▶ [TASK GOAL]
Using the entries that follow, write out the line containing "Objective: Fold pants", the line containing "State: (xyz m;", and every line between them, exactly and nothing else.

*** Opening DATA SUPPLIED ***

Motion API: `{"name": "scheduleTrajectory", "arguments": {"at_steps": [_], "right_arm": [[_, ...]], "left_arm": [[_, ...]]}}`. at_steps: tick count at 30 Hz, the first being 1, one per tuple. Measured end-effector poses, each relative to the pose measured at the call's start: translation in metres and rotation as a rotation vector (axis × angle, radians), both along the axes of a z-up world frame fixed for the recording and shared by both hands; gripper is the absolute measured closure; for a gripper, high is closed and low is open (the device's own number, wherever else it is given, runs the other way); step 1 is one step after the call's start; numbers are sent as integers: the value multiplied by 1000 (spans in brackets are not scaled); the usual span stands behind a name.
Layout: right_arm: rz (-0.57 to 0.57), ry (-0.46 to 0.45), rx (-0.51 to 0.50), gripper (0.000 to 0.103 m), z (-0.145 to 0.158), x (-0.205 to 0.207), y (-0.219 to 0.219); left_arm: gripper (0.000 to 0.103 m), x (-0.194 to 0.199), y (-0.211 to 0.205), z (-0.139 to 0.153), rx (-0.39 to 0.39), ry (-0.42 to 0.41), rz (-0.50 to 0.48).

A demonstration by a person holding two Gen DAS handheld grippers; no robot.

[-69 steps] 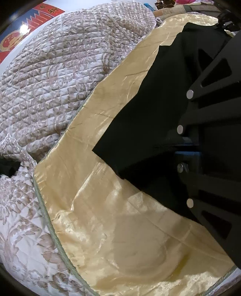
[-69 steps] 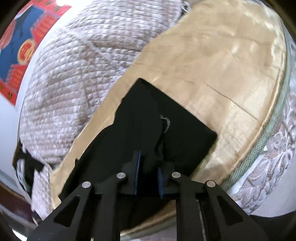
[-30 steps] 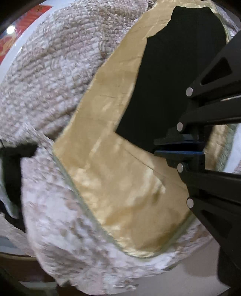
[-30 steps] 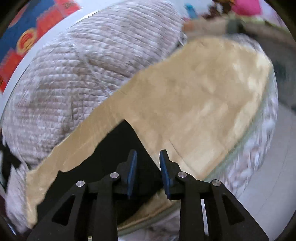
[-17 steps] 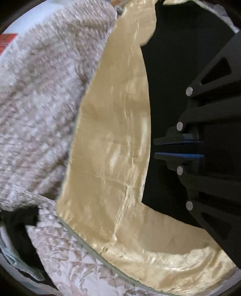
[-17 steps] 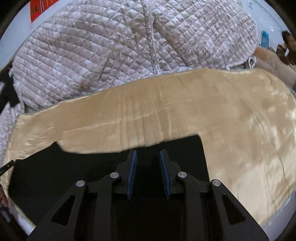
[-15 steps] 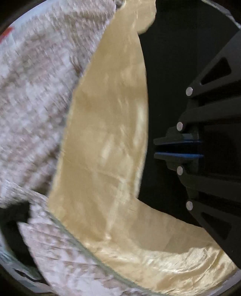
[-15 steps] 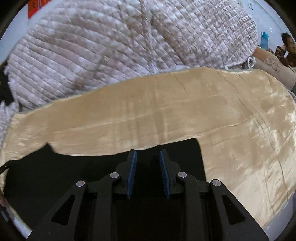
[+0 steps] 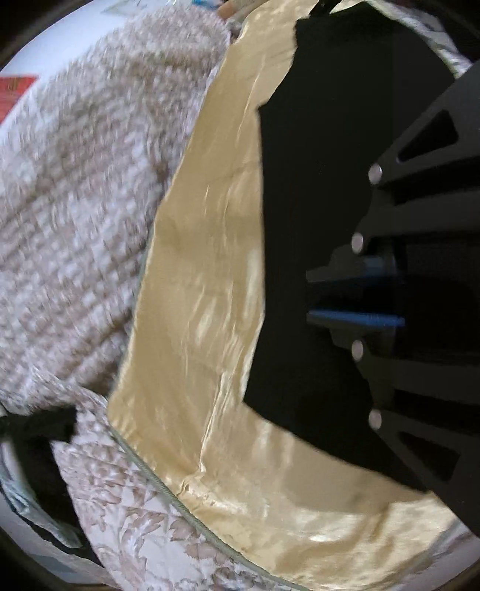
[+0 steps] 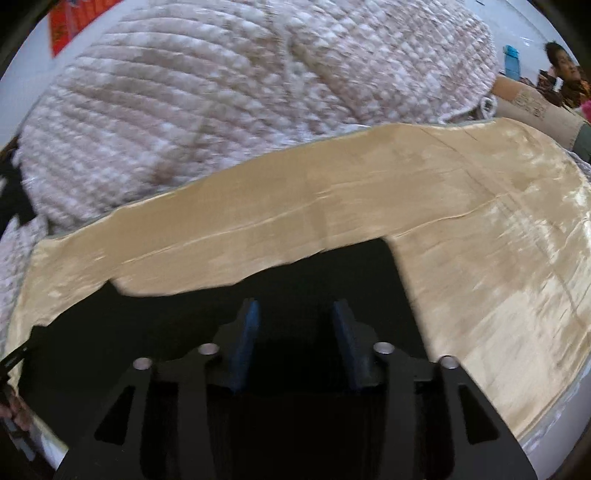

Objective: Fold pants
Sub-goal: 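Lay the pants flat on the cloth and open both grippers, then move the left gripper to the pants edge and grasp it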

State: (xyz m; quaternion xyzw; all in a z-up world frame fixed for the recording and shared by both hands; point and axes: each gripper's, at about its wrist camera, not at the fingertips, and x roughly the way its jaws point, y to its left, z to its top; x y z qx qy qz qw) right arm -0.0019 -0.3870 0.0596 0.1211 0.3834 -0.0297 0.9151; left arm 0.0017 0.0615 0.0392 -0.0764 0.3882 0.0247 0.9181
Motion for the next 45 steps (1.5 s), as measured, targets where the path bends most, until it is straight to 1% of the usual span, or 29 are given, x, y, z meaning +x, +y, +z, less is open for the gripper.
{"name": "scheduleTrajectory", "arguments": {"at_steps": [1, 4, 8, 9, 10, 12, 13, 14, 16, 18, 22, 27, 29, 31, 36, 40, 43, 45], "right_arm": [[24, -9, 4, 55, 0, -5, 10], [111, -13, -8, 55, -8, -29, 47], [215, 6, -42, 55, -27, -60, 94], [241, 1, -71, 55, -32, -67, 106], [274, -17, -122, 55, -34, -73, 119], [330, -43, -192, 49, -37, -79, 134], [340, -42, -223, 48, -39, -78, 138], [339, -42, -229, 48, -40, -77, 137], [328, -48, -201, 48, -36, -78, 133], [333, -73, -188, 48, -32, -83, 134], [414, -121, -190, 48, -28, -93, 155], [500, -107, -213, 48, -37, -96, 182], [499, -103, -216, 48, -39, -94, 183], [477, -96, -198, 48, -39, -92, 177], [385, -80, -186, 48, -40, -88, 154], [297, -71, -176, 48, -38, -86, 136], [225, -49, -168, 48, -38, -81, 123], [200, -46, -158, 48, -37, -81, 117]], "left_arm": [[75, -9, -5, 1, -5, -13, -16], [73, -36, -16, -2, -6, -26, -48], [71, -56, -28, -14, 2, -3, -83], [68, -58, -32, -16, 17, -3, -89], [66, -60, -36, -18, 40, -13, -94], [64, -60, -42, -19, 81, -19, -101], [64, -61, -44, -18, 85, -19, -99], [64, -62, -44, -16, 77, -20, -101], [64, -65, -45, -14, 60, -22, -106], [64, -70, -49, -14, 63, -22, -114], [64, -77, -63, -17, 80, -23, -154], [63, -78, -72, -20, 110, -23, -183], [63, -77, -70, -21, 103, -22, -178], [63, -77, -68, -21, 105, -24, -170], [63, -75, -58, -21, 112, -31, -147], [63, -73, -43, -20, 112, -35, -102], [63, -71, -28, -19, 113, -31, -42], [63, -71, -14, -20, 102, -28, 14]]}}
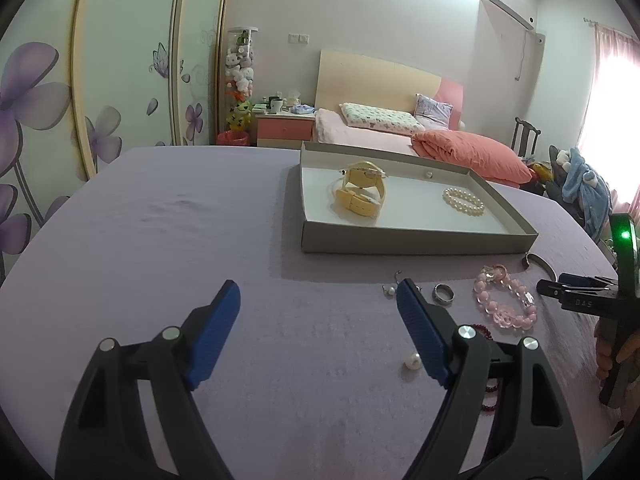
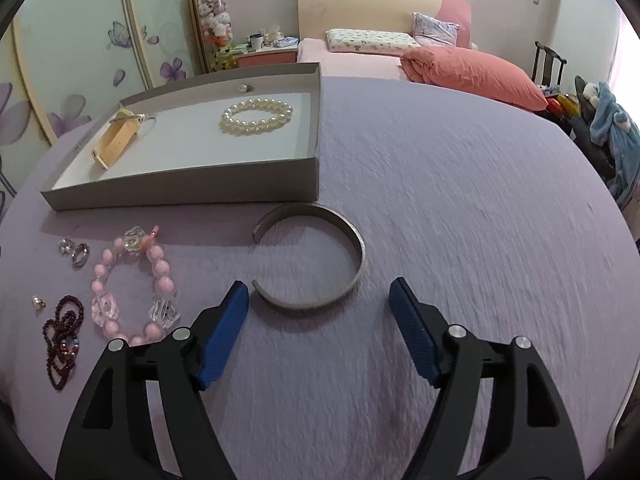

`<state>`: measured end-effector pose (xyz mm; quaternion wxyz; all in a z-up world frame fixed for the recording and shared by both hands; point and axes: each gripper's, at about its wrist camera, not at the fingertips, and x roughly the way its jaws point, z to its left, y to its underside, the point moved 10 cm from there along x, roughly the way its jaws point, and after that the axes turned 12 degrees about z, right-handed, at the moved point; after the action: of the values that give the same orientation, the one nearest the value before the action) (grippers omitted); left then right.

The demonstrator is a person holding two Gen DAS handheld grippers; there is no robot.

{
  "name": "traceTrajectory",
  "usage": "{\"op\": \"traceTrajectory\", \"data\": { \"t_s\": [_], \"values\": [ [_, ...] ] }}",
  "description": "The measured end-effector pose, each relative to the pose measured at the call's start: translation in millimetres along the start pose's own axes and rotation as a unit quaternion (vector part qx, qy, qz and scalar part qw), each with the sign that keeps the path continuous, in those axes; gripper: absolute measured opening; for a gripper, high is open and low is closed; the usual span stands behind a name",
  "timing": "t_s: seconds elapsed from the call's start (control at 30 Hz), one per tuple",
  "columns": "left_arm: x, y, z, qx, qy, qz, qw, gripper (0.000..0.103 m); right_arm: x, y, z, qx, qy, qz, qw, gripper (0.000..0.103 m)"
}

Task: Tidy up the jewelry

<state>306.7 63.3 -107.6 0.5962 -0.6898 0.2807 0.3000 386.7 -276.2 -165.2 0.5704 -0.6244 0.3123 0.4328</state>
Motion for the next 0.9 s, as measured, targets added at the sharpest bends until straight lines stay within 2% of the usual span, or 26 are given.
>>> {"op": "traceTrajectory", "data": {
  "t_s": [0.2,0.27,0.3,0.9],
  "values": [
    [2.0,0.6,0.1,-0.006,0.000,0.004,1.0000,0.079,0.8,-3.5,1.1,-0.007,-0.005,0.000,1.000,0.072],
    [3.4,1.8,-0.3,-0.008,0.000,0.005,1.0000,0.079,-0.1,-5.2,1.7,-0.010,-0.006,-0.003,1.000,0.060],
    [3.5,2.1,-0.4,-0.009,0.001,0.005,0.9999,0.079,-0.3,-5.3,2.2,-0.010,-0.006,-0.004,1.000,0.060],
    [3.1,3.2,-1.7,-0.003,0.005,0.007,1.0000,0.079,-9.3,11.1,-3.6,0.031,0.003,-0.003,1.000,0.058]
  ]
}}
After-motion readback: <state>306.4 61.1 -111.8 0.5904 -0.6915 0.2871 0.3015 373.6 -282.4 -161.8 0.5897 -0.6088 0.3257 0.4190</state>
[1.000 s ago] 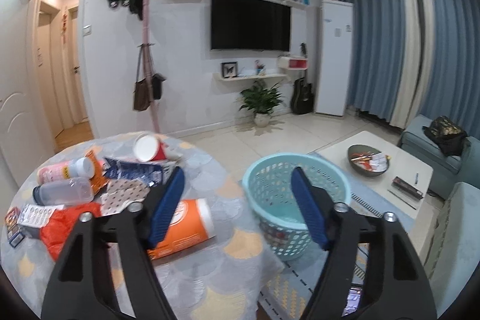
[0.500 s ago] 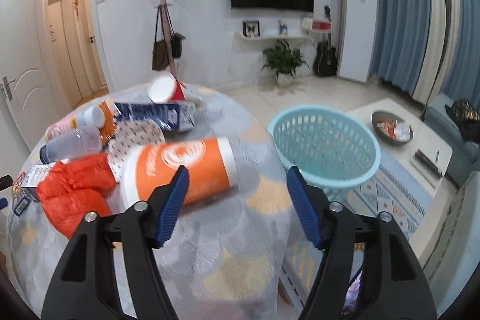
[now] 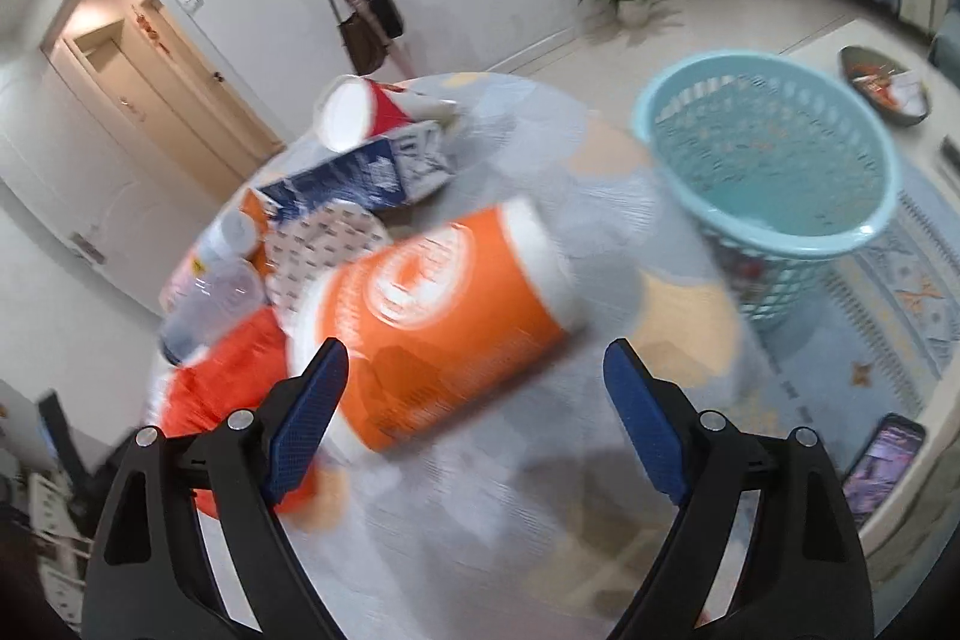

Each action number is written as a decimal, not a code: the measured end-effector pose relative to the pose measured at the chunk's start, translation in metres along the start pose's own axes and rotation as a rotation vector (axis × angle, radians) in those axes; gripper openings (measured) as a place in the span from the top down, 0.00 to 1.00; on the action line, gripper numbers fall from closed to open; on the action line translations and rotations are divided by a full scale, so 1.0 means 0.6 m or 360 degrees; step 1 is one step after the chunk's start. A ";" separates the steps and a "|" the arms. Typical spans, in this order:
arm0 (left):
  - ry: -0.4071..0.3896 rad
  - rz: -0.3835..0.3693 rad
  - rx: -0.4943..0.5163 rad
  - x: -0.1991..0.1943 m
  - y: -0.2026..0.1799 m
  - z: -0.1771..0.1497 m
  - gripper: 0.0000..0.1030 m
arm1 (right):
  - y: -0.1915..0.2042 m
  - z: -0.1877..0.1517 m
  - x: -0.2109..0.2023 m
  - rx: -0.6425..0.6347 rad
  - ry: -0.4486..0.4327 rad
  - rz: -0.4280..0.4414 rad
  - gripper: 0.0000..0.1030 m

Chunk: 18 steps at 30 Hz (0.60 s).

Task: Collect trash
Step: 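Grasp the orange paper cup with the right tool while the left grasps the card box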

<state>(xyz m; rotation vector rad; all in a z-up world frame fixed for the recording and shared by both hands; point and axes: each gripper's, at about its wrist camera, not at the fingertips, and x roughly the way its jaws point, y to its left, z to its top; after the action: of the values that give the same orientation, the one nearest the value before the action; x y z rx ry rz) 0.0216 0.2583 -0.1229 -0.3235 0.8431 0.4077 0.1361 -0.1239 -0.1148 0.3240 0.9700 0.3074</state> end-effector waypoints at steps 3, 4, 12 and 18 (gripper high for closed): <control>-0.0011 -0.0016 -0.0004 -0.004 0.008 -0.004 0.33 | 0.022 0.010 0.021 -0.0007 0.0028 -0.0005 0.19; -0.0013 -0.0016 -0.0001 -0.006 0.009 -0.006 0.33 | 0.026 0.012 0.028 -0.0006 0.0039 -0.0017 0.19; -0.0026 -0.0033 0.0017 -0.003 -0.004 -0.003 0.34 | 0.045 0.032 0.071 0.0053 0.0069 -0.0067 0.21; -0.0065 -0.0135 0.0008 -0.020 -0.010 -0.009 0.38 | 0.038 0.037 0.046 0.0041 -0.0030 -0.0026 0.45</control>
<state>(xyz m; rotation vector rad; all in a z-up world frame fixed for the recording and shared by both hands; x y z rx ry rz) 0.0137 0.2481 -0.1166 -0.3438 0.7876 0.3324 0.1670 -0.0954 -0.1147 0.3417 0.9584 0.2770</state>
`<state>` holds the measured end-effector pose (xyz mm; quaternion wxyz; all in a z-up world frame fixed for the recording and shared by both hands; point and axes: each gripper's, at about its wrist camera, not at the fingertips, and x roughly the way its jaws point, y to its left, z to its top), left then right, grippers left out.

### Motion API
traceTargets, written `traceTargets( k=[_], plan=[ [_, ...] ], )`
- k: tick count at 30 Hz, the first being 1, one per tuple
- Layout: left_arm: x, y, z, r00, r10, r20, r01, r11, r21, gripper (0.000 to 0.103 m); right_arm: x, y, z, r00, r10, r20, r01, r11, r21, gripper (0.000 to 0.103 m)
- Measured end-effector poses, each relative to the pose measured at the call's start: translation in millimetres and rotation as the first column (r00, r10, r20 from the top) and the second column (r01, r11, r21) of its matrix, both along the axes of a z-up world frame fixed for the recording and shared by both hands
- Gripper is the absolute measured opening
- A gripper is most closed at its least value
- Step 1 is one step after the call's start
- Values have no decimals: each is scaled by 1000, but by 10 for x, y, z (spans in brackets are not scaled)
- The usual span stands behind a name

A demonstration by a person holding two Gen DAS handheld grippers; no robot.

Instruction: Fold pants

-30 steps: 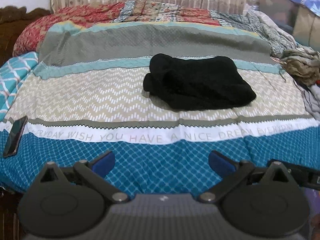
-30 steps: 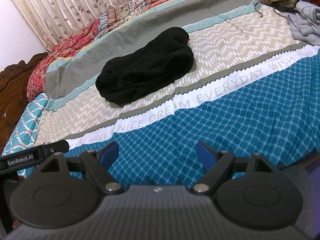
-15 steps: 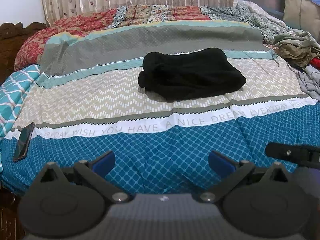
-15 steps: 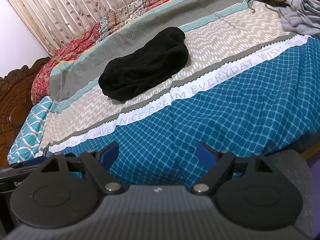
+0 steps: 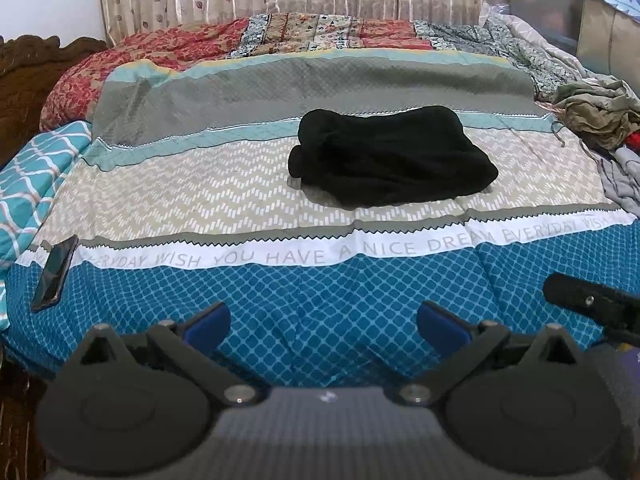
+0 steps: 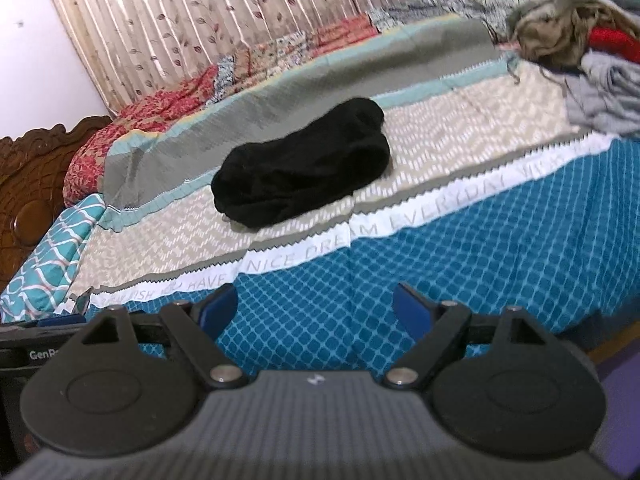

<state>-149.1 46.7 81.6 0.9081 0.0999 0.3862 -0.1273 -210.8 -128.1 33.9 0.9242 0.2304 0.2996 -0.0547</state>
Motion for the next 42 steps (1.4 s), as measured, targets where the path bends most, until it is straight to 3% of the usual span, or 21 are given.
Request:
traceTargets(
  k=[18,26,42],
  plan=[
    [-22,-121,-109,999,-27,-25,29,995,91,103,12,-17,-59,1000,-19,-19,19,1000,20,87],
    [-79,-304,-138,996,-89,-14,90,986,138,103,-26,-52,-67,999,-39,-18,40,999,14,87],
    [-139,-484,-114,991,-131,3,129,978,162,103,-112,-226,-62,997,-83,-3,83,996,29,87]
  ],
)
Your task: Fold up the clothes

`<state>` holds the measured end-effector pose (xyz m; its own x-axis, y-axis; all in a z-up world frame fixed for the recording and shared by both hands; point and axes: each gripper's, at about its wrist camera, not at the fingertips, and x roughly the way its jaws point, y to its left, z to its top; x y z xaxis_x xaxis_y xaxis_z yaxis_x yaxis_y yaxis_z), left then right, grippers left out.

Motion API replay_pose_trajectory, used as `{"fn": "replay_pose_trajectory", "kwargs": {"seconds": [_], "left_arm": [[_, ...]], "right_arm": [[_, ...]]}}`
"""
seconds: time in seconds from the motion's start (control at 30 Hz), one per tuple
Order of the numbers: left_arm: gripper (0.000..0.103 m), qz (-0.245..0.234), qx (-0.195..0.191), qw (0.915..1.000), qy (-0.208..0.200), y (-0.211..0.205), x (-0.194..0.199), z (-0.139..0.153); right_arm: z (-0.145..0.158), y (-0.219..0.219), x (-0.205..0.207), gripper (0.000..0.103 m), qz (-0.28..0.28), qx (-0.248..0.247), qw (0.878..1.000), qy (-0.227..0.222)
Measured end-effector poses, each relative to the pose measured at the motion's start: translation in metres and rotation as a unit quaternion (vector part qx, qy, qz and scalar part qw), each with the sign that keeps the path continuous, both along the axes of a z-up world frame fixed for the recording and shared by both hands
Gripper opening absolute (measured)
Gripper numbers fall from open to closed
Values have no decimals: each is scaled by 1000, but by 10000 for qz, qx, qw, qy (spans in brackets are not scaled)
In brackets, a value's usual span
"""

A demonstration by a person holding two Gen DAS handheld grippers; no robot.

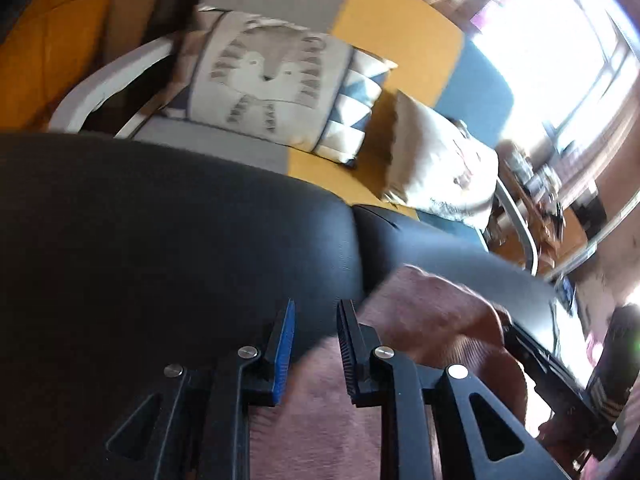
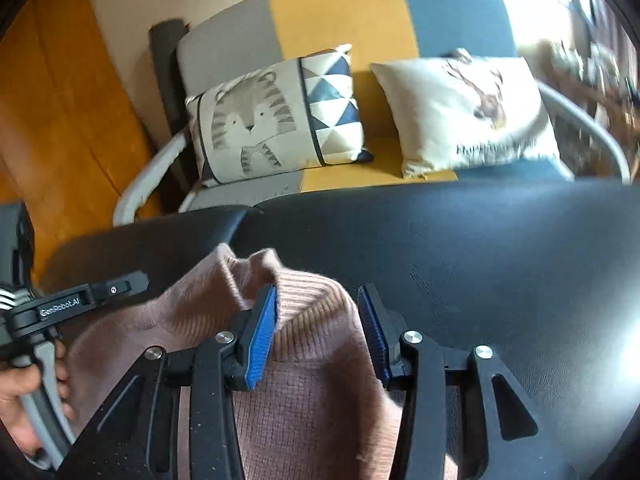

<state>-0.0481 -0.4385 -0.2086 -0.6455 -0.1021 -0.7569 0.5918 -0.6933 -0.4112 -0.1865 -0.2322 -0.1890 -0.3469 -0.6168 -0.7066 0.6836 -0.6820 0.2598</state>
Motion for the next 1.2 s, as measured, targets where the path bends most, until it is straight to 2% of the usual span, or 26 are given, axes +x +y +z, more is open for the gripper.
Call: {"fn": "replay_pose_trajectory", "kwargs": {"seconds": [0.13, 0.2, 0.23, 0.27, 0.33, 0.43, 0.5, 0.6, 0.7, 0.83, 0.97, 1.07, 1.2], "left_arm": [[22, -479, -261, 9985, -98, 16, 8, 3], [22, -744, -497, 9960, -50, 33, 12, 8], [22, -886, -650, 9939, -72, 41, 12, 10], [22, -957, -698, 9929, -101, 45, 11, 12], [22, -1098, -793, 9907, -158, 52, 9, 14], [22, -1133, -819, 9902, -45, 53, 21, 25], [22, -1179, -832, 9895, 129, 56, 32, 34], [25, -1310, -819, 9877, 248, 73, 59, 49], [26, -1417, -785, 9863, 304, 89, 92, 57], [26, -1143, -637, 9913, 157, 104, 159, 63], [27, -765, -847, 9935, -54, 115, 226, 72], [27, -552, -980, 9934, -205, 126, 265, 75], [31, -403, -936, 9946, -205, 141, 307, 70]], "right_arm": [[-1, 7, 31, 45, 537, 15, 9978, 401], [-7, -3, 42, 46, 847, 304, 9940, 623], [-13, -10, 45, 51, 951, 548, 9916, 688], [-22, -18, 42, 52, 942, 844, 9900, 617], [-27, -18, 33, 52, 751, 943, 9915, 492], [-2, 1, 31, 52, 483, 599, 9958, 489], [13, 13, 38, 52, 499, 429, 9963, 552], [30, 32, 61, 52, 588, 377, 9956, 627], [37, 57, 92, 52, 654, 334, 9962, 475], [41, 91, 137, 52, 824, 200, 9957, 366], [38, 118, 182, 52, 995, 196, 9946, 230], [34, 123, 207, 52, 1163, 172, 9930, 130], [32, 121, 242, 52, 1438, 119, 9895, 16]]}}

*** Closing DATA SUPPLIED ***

▶ [YOUR RESPONSE]
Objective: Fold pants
Sub-goal: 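Lay the pants flat on the cloth and open both grippers, then move the left gripper to the pants edge and grasp it
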
State: (xyz m; quaternion xyzw; all in a z-up world frame fixed for the recording and shared by both hands; point and axes: each gripper's, at about its wrist camera, not at the fingertips, and x roughly the way its jaws point, y to its left, z to its top; x y z qx qy qz qw) right arm -0.0019 -0.3870 0.0596 0.1211 0.3834 -0.0297 0.9151; left arm 0.0017 0.0615 0.0392 -0.0764 0.3882 0.0247 0.9181

The exercise was answered completely.